# Can I connect an HD Tivo with HD DirectTV?



## janiebird (Jun 3, 2008)

I recently moved into a new apartment and want to sign up for cable. A friend of mine has DirectTV and Tivo but when I went to the DirectTV website that option wasn't available. I'm a little confused... So here is what I want to do: I want to sign up for DirectTV but I do not like their DVR. Will tivo work? I have a brand new HDTV and want to sign up for DirectTV's HD chanels. I don't necessarily HAVE to record in HD but I would still like to view HD when I'm not recording and without having to switch inputs. I've read that this type of tivo is discontinued. Can I buy it on ebay? And if so, which one do you recommend? How can I pick one that I know will work? Also if I have a tivo subscription will it work on all the tivos I have in my house? Or do I have to buy separate subscriptions for each box? Hopefully someone can help. Thanks!


----------



## rlj5242 (Dec 20, 2000)

janiebird said:


> I recently moved into a new apartment and want to sign up for cable. A friend of mine has DirectTV and Tivo but when I went to the DirectTV website that option wasn't available.


 Welcome to 2006.



janiebird said:


> So here is what I want to do: I want to sign up for DirectTV but I do not like their DVR.
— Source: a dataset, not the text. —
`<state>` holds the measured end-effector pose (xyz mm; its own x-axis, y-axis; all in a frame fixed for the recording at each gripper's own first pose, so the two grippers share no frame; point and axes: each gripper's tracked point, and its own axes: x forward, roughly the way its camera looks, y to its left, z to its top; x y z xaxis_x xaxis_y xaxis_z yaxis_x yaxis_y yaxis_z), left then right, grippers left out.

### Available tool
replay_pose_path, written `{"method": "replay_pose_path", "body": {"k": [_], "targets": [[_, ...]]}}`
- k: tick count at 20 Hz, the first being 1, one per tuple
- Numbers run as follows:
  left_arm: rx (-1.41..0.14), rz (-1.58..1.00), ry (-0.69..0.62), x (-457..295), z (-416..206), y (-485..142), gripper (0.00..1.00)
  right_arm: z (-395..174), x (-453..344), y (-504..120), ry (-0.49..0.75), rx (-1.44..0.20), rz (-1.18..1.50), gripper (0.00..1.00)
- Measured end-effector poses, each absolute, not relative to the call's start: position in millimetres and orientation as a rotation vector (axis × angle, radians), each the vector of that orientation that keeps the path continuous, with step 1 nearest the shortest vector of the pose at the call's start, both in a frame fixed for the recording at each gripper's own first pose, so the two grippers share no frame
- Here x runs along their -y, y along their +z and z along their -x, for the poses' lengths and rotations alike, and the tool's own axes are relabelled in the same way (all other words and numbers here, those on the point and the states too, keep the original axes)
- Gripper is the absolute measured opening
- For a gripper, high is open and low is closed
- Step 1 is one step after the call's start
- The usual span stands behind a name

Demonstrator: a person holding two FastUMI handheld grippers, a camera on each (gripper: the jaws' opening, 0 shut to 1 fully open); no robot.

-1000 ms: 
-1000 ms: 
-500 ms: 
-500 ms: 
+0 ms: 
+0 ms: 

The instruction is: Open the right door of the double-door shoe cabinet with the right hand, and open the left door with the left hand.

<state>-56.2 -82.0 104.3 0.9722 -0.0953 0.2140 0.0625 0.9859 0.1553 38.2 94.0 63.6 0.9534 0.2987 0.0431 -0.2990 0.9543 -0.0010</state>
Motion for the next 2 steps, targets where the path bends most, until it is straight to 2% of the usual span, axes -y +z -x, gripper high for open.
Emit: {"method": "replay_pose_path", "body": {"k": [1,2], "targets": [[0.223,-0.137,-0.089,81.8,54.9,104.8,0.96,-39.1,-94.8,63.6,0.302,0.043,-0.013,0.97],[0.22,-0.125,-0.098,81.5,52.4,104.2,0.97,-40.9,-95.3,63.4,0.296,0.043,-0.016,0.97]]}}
 What about it don't you like? It's not as bad as it seems. I use it along with a standard def DirecTivo and a high def DirecTivo.



janiebird said:


> Will tivo work?


 A single tuner, standard definition Tivo will work with DirecTV.



janiebird said:


> I have a brand new HDTV and want to sign up for DirectTV's HD chanels. I don't necessarily HAVE to record in HD but I would still like to view HD when I'm not recording


 I tried this a little while when I only had my standard def DirecTivo and a regular DirecTV HD receiver. My schedule would never allow me to watch live TV. I picked up the HD DirecTivo soon after while they still cost around $800. It was worth every penny.



janiebird said:


> and without having to switch inputs.


 Not going to happen when you add a Tivo to the mix.



janiebird said:


> I've read that this type of tivo is discontinued.


 The HD DirecTivo was discontinued a couple of years ago. (I hope you are talking about this one) It was replaced with a DVR with DirecTV's software that will get all of the new HD channels. The DirecTivo will not tune in any of the recently added HD satellite channels.



janiebird said:


> Can I buy it on ebay?


 They are still available on Ebay and at some online retailers.



janiebird said:


> And if so, which one do you recommend?


 There was only the HR10-250 model.



janiebird said:


> How can I pick one that I know will work?


 Find the stories about people buying on Ebay and DirecTV not activating the receiver. If the seller still owes DirecTV money, the receiver is useless.



janiebird said:


> Also if I have a tivo subscription will it work on all the tivos I have in my house? Or do I have to buy separate subscriptions for each box?


 Remember that the DirecTV receivers just run Tivo software. That's the only thing in common with Tivo. With Tivo, you buy a subscription per receiver. With DirecTV, you pay a monthly DVR fee that covers all DirecTV DVRs on your account.

-Robert


----------



## shibby191 (Dec 24, 2007)

janiebird said:


> I went to the DirectTV website that option wasn't available. I'm a little confused...





> I want to sign up for DirectTV but I do not like their DVR.


No offense but if you are just now finding out that DirecTV no longer offers a Tivo based receiver, how do you know that you don't like their DVR?  

Anyway, seriously, there is no Tivo based DirecTV receiver that you can use to get the new HD channels and soon any HD channels other then OTA. You have to use their DVR. If Tivo is your number one thing then you'll need to go with cable or telco.


----------



## classicsat (Feb 18, 2004)

The Series 3/TiVoHD will not work with satellite at all.
The only Standalones that do are the SD Series 1/2 units. Most of them need subscribed, asnd you subscribe to the TiVo service from TiVo, once per box (although the second to sixth box are at a slightly discounted rate). For an HD box, to be able to watch HD direct, you will need to switch inputs from the TiVo and HD receiver.

For integrated DirecTV DVR with TiVo, there are no current models that get all the HD channels. You have to give up TiVo to get the latest integrated DirecTV DVRs.


----------



## JimSpence (Sep 19, 2001)

My basic question is what the problem with having to switch inputs on a TV? If you use a Harmony remote, the activity will switch the inputs for you based on what you're going to watch.


----------



## shibby191 (Dec 24, 2007)

JimSpence said:


> My basic question is what the problem with having to switch inputs on a TV? If you use a Harmony remote, the activity will switch the inputs for you based on what you're going to watch.


No doubt. I have 3 different DirecTV receivers all connected to my HDTV let alone things like a DVD and so forth. Just a press of a single button on an MX or Harmony to switch all inputs as needed. Easy as cake.


----------